Going forward, the Company plans to use its remaining available cash and future potential cash inflows primarily to fund its ongoing efforts to recover amounts due from Bangladesh Oil, Gas and Mineral Corporation (“Petrobangla”) in Bangladesh, subject to the Lenders’ continuing right to appoint a receiver. In fiscal 2011, an indirect subsidiary, Niko Resources (Bangladesh) Ltd. (“NRBL”), filed two arbitration cases under the rules of International Centre for Settlement of Investment Disputes (“ICSID”) regarding i) a dispute over payment for gas delivered from the Feni field from November 2004 to April 2010 under the Feni Gas Purchase Sales Agreement (“Feni GPSA”) with Petrobangla (the “Payment Claim”) and ii) a dispute over compensation claims arising from the uncontrolled flow problems that occurred in Chattak field in January and June 2005 (the “Compensation Claim”).

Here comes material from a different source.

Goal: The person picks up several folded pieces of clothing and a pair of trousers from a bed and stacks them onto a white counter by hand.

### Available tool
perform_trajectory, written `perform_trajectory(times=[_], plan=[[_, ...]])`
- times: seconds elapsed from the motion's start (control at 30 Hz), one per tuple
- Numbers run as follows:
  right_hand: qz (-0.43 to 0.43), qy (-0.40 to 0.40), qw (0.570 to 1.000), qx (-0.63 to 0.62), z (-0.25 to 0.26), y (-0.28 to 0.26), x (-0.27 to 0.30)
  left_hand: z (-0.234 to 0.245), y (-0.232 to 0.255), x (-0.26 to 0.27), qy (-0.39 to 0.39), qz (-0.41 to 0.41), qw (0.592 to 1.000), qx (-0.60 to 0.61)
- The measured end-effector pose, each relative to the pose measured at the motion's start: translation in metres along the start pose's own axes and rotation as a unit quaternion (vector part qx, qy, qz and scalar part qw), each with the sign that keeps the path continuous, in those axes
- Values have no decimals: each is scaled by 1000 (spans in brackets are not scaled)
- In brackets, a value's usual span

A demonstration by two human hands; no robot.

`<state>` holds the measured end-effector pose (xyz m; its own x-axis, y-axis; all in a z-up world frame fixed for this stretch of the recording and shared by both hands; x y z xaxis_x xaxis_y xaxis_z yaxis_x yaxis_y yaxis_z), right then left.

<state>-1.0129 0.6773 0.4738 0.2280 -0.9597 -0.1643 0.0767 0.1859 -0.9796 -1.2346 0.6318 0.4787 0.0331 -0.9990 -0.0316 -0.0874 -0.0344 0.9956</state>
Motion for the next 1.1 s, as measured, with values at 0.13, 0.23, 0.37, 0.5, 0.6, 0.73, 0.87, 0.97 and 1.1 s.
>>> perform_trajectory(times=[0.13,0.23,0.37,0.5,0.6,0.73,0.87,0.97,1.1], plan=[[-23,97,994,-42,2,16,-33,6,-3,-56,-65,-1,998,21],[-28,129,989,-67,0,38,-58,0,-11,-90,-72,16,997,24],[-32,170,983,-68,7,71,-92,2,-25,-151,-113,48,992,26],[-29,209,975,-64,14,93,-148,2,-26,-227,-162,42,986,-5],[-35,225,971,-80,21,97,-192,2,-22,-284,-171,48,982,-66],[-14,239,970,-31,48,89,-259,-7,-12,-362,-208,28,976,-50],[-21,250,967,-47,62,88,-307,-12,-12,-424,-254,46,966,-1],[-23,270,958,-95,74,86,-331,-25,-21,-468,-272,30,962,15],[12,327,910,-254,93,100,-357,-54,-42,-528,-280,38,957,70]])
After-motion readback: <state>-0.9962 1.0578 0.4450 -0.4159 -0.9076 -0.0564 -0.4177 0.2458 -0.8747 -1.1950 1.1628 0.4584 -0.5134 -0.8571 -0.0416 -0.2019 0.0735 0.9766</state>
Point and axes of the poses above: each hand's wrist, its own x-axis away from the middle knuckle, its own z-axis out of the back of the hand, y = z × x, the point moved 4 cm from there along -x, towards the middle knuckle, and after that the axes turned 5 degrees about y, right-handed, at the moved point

In fiscal 2020, Niko Block 9, filed an arbitration case against Petrobangla and the Government of Bangladesh under the rules of ICSID regarding a dispute over nonpayment of amounts due from Petrobangla under the Block 9 gas and condensate purchase and sales agreements and effective expropriation of Niko Block 9’s 60 percent interest in the Block 9 PSC (the “Block 9 Claim”). The Payment Claim and Compensation Claim are expected to conclude within the next year and the tribunal for the Block 9 Claim is expected to be constituted within the next few months. Refer to Note 21(a) if the consolidated financial statement for the year ended March 31, 2021 for further details on these matters.

Contingent Liabilities

The Company and its subsidiaries are subject to various claims from other parties, as described in Note 21 of the consolidated financial statements for the year ended March 31, 2021, and are actively defending against these claims.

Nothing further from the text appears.